İstisnai hareket edebilmek aslında güç mantığı açısından egemen olmanın göstergesidir. Egemen olan istisnayı ortaya koyabilendir. Ancak hiçbir egemen sürekli istisnai hatlarda hareket ederek egemen olmayı sürdüremez. İsrail’e bu istisnai alanı sınırsızca tanıyan ABD veya kurulu dünya düzeni de aslında giderek kendi sınırlarına ve sonuna hızla yaklaşmış oluyor.
Lübnan’a uzanan saldırganlık orada durmayacağını da gösteriyor ve buradan gideceği yer bu istisnacılığın bütün insanlık için bir tehdit haline gelmesidir. İsrail bütün insanlık için bir tehdit oluşturmaktadır. Bu istisnacılığın dayandığı bağnaz-siyonist din yorumuna bu kadar büyük bir hareket alanının tanındığı bir dünyada hiç kimse bu bağnazlığa karşı güvende değildir.
Bütün düzeni bu bağnazlığı himaye etmek üzere kurmuş olan bu dünyanın ne aydınlanma iddiası, ne demokrasi ne laiklik ne insan hakları ve ne de akılcılık iddiasının hiçbir kıymeti harbiyesi kalmamıştır.

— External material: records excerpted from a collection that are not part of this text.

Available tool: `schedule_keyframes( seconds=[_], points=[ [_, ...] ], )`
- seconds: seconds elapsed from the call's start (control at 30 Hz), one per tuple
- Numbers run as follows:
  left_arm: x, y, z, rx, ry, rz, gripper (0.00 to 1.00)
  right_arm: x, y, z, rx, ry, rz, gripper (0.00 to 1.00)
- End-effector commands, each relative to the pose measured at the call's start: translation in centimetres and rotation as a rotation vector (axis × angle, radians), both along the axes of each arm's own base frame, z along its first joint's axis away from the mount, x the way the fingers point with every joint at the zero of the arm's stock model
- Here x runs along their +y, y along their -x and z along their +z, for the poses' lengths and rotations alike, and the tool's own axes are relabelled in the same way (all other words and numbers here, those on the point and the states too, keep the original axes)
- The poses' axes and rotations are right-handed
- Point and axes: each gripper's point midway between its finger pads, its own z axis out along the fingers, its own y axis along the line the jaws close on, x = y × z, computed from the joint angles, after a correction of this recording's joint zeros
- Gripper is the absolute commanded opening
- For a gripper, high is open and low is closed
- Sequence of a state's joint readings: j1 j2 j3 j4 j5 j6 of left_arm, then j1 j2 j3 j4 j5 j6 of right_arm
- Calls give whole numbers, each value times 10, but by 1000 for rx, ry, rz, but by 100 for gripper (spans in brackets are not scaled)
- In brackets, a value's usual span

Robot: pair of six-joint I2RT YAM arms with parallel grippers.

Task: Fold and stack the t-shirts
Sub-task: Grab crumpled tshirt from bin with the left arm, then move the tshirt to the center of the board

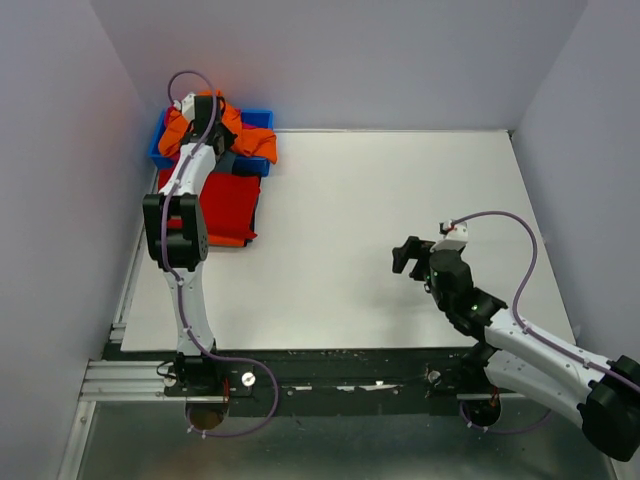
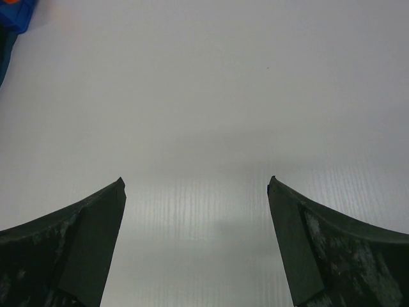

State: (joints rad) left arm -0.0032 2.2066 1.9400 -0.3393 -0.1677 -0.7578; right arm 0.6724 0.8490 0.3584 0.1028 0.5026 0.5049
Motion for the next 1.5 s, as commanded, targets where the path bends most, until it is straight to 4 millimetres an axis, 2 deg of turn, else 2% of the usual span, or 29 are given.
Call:
schedule_keyframes(
  seconds=[0.0,0.13,0.33,0.47,0.5,0.7,0.8,0.87,0.9,0.93,1.0,1.07,1.13,1.2,1.27,1.3,1.33,1.37,1.4,1.43,1.47],
  points=[
    [10,-10,43,-99,29,8,0,-3,-3,13,-21,-14,-33,100],
    [8,-1,85,-163,28,-5,0,-4,-3,14,-26,-16,-36,100],
    [-7,20,141,-274,75,-62,0,-6,-2,16,-31,-19,-39,100],
    [-27,34,180,-344,105,-129,0,-7,-1,17,-37,-22,-42,100],
    [-50,40,195,-372,122,-193,0,-7,-1,16,-34,-20,-42,100],
    [-144,78,297,-573,207,-488,0,-10,-1,18,-41,-24,-53,100],
    [-204,112,354,-683,269,-670,0,-11,0,19,-45,-26,-59,100],
    [-234,142,397,-776,296,-780,0,-13,0,20,-51,-28,-66,100],
    [-242,158,420,-827,313,-820,0,-15,1,21,-55,-29,-74,100],
    [-244,173,444,-881,332,-842,0,-16,1,22,-57,-31,-80,100],
    [-242,198,479,-981,366,-884,0,-19,2,21,-58,-32,-90,100],
    [-231,212,499,-1050,369,-874,0,-22,3,23,-63,-33,-104,100],
    [-220,212,491,-1031,365,-838,0,-25,5,24,-70,-42,-115,100],
    [-211,202,456,-960,368,-796,0,-30,6,27,-81,-48,-135,100],
    [-202,184,387,-843,378,-719,0,-38,10,26,-77,-45,-170,100],
    [-196,182,360,-820,381,-682,0,-42,12,26,-78,-52,-188,100],
    [-193,178,322,-770,395,-649,2,-48,14,27,-86,-59,-209,100],
    [-192,177,294,-741,419,-637,8,-52,17,30,-100,-80,-225,100],
    [-192,178,264,-705,438,-633,27,-54,19,29,-108,-89,-229,100],
    [-192,177,230,-633,455,-618,55,-53,21,31,-121,-109,-217,100],
    [-191,177,202,-563,462,-597,77,-53,22,30,-134,-114,-210,100]
  ],
)
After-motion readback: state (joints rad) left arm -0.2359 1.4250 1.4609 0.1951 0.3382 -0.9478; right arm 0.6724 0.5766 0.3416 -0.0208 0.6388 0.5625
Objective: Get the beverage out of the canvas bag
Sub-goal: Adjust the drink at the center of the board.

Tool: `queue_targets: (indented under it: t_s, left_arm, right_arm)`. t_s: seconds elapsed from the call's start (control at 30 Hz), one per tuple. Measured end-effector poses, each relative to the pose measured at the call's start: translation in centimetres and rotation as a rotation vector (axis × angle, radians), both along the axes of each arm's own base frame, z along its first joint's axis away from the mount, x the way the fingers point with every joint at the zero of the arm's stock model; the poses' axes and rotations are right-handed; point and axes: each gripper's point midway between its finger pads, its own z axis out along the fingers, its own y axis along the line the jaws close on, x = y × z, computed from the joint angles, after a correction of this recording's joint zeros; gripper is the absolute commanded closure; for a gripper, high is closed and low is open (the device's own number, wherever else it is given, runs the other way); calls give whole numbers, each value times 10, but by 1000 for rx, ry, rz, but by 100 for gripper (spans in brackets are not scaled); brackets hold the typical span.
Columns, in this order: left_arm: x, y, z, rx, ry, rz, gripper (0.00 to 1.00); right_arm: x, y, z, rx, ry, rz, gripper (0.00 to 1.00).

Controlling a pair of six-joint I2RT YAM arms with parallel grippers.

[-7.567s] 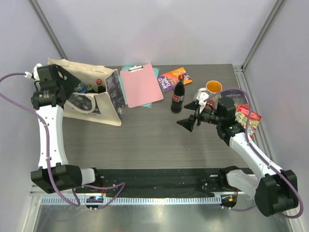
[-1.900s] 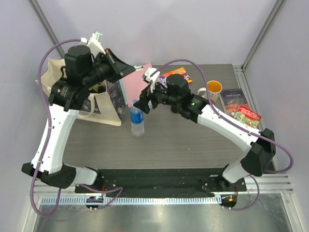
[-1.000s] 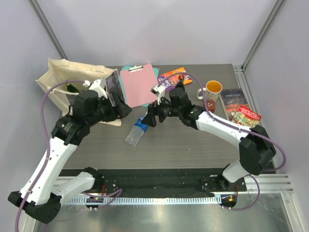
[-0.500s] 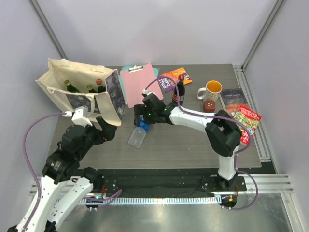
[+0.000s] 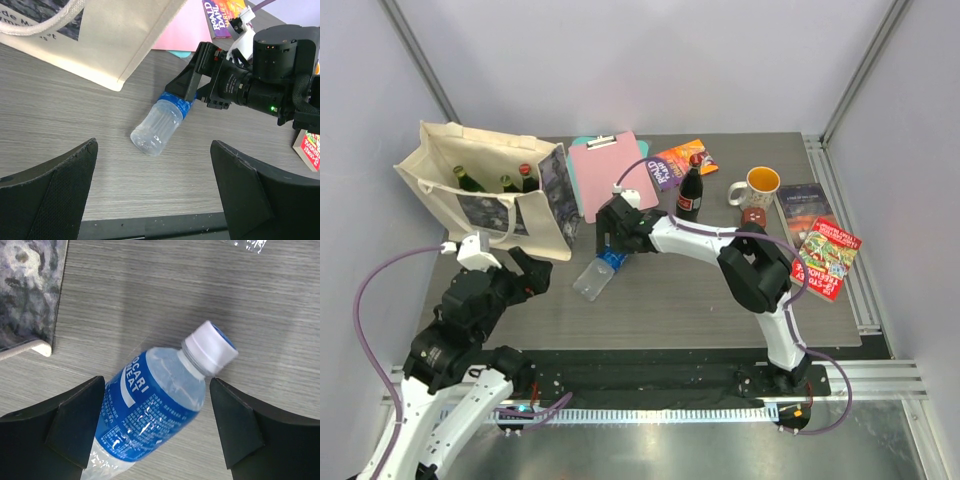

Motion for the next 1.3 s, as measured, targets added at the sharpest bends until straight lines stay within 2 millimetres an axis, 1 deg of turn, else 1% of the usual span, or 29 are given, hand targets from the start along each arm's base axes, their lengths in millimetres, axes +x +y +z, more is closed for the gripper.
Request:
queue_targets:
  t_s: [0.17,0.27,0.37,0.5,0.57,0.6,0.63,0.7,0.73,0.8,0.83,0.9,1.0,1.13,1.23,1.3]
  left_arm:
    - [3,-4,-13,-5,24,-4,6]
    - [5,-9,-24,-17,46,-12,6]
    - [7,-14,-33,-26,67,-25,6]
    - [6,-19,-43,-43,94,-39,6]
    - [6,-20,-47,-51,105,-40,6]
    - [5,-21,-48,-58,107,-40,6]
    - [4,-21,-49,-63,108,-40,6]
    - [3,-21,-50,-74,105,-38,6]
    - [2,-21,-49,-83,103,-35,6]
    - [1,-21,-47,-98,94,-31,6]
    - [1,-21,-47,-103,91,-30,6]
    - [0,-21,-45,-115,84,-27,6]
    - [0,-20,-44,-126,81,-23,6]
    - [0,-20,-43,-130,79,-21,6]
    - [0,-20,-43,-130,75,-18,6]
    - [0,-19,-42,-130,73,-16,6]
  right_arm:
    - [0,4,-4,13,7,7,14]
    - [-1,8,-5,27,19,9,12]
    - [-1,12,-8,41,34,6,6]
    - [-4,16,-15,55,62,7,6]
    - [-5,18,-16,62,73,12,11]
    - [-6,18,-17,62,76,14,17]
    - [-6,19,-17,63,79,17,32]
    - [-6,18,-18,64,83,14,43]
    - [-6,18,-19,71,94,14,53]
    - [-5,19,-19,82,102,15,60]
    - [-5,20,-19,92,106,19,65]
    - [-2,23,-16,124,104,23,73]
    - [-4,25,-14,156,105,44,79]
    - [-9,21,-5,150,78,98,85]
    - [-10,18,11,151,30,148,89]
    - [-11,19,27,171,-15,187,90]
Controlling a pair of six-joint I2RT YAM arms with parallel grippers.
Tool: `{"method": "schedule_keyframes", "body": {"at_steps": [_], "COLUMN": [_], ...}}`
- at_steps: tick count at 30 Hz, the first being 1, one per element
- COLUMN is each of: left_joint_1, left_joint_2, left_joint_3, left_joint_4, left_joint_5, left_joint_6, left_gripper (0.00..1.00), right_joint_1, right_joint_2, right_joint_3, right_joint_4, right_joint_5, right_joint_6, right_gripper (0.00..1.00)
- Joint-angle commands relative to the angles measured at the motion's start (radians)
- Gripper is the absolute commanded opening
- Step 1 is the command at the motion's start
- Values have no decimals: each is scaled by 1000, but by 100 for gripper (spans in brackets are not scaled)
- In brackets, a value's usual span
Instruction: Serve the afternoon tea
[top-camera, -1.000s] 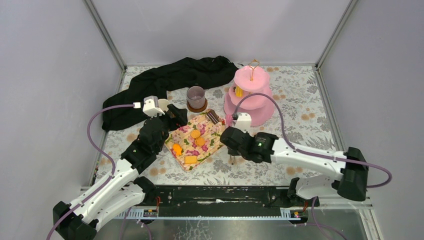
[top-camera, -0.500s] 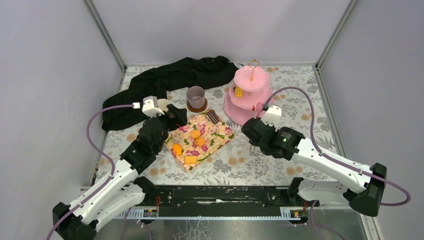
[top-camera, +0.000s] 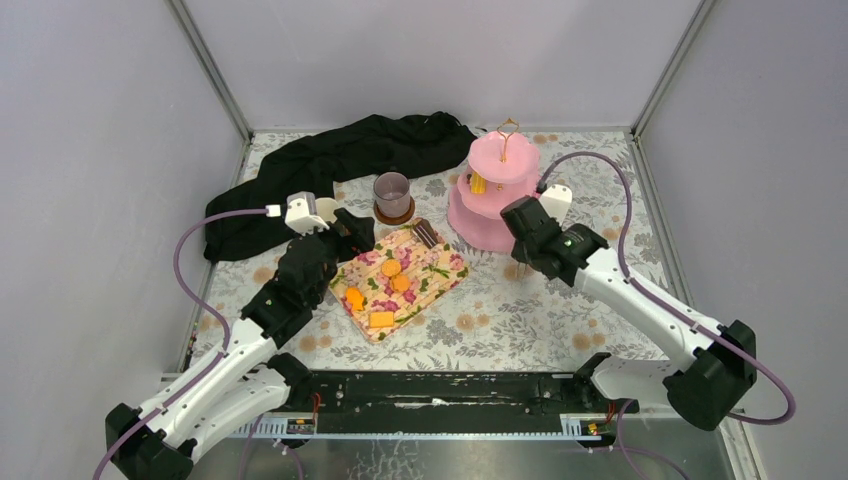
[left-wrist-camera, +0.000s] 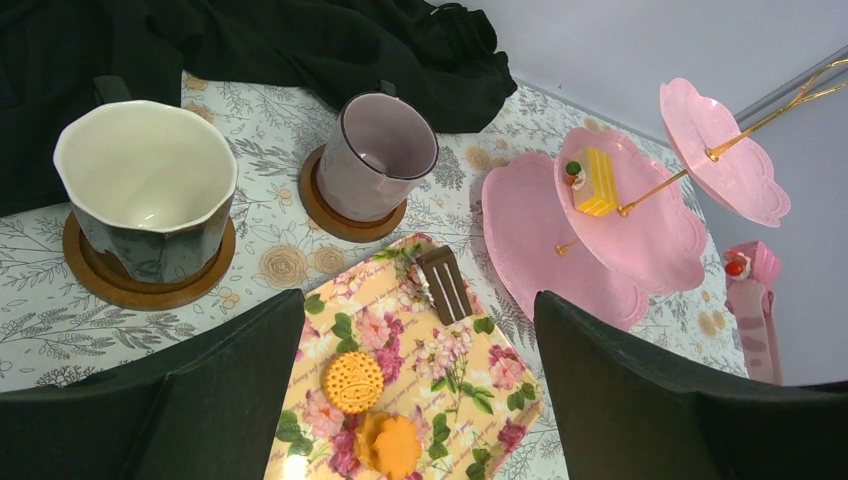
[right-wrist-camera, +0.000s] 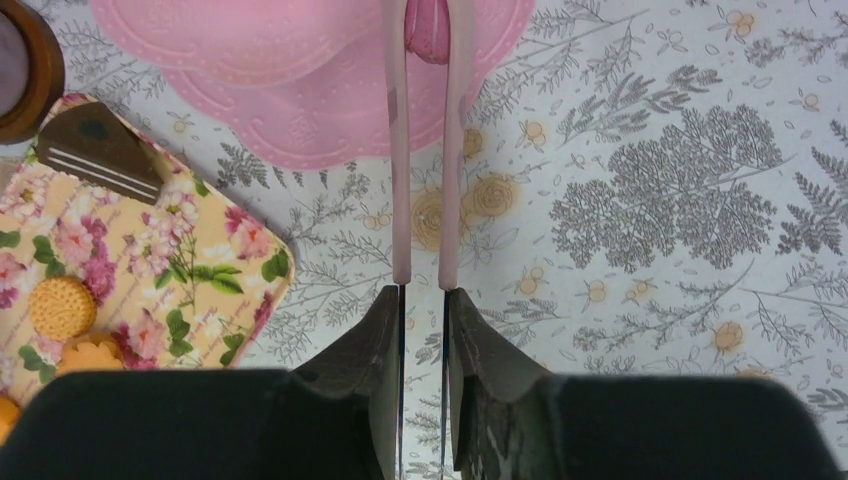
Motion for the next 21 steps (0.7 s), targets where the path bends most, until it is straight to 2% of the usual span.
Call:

Bu dünya düzeni içinde İsrail istisnacılığına iki yüz yıl boyunca özenle işlenmiş olan bütün bu değerler feda edilmiştir. Bu da İsrail istisnacılığı yüzünden akıldan sonra akılsızlığın, bilgiden sonra cehaletin, demokrasiden sonra faşizm ve istibdadın, onurlu bir insanlıktan sonra zilletin tecrübe edildiği insani trajedinin resmidir.